日露首脳会談 「新アプローチ」で打開可能か

The Yomiuri Shimbun
Can new Japan-Russia approach break deadlock on northern territories issue?
日露首脳会談 「新アプローチ」で打開可能か

Can the latest talks between the Japanese and Russian leaders serve as the first step to a breakthrough in negotiations over the northern territories off Hokkaido, which have remained deadlocked over the decades?

Prime Minister Shinzo Abe held talks with Russian President Vladimir Putin in Sochi, southern Russia, and the two leaders agreed that they will vigorously proceed with negotiations on the issue using “an approach based on a new concept.”

“I got the sense that we can achieve a breakthrough in the stagnated situation,” Abe told reporters following the talks.

Even though details are unclear, the new approach is described as taking into consideration a global perspective — not just bilateral relations — and holding negotiations from a future-oriented standpoint.

It is not easy for Japan and Russia to make concessions on the territorial issue, as it concerns the sovereignty of each country. It is understandable that Tokyo and Moscow will look for compromises on this issue as they develop deeper cooperation on security, economic and many other issues based on a broader perspective.

The two leaders also agreed that they will have another meeting when Abe visits Vladivostok, Russia, in September. The two countries are said to further examine the timing of Putin’s visit to Japan.

It is extraordinary for a Japanese prime minister to make successive visits to Russia, which suggests how resolved Abe is over the territorial issue.

Political decision needed

Abe apparently believes that the issue cannot be solved unless he urges Putin, the most powerful figure in Russia, to make a political decision. Holding more bilateral talks with the president, including those to be organized on the sidelines of international conferences, is important in itself.

During the latest talks, Abe presented a plan comprising eight areas of cooperation, including energy development and building infrastructure in Russia’s Far Eastern region.

The Russian economy has remained sluggish mostly because of the fall in oil prices and the weaker ruble. Putin has put priority on promoting investment from and technical cooperation with Japan, in addition to the development of the Far East. Abe apparently aims to use his plan to pave the way to move the territorial issue forward.

Of course, economic cooperation alone cannot immediately achieve a breakthrough on the issue.

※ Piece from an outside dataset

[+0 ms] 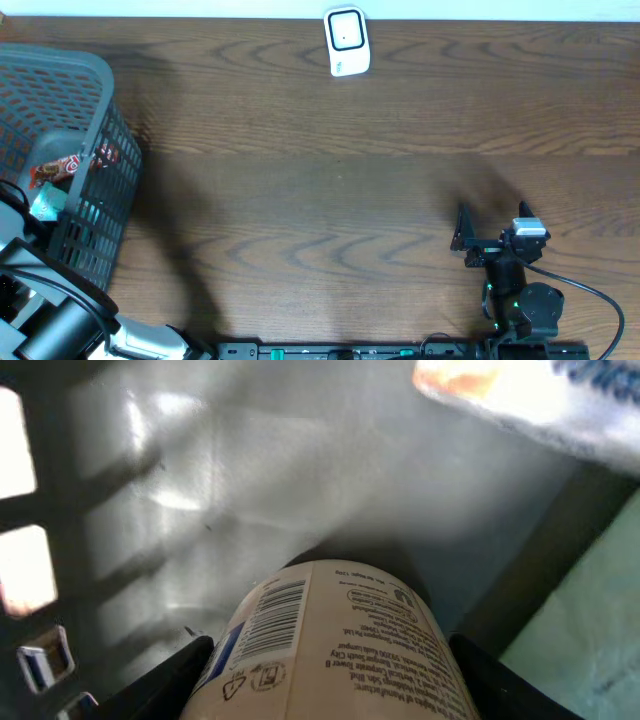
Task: Scan the item barcode
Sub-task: 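Grasp the green-lidded bottle with the left gripper and lift it out, then carry the bottle with the left gripper toward the white scanner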
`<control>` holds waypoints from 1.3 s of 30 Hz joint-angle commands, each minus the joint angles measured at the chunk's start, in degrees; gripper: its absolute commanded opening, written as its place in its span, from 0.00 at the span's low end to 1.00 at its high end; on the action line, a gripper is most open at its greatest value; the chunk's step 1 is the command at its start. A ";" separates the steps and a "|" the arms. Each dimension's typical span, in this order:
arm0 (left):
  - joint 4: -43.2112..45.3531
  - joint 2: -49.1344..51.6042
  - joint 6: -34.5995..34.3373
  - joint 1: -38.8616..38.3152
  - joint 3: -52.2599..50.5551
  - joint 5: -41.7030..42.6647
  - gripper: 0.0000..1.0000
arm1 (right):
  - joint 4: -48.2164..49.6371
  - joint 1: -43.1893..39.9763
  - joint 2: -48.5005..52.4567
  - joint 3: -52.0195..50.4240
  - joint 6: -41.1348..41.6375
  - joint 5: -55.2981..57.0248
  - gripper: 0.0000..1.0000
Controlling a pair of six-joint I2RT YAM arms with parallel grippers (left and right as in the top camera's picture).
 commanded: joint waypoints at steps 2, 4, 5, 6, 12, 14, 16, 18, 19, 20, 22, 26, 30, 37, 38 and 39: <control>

We instead believe that the key will be for Japan to create a situation in which Russia puts real effort into boosting bilateral relations with Japan as Russia faces Chinese influences.

Putin is said to have become more concerned that China has been encouraging a large number of companies to start businesses in the Far East while expanding its military presence there.

During his talks with Abe, Putin expressed his hope for security cooperation between the two countries. It is of not small significance for Japan to improve cooperation with Russia to hold China and North Korea in check.

Concerning the conflicts in Ukraine and Syria, it is appropriate that Abe urged Putin to play a constructive role by exercising his influence in maintaining ceasefires in those countries.

Abe will host the Ise-Shima summit meeting of the Group of Seven major powers on May 26-27. It will be important for the prime minister to elaborate his policy on pushing Japan-Russia relations forward without disrupting cooperation among the G-7 countries.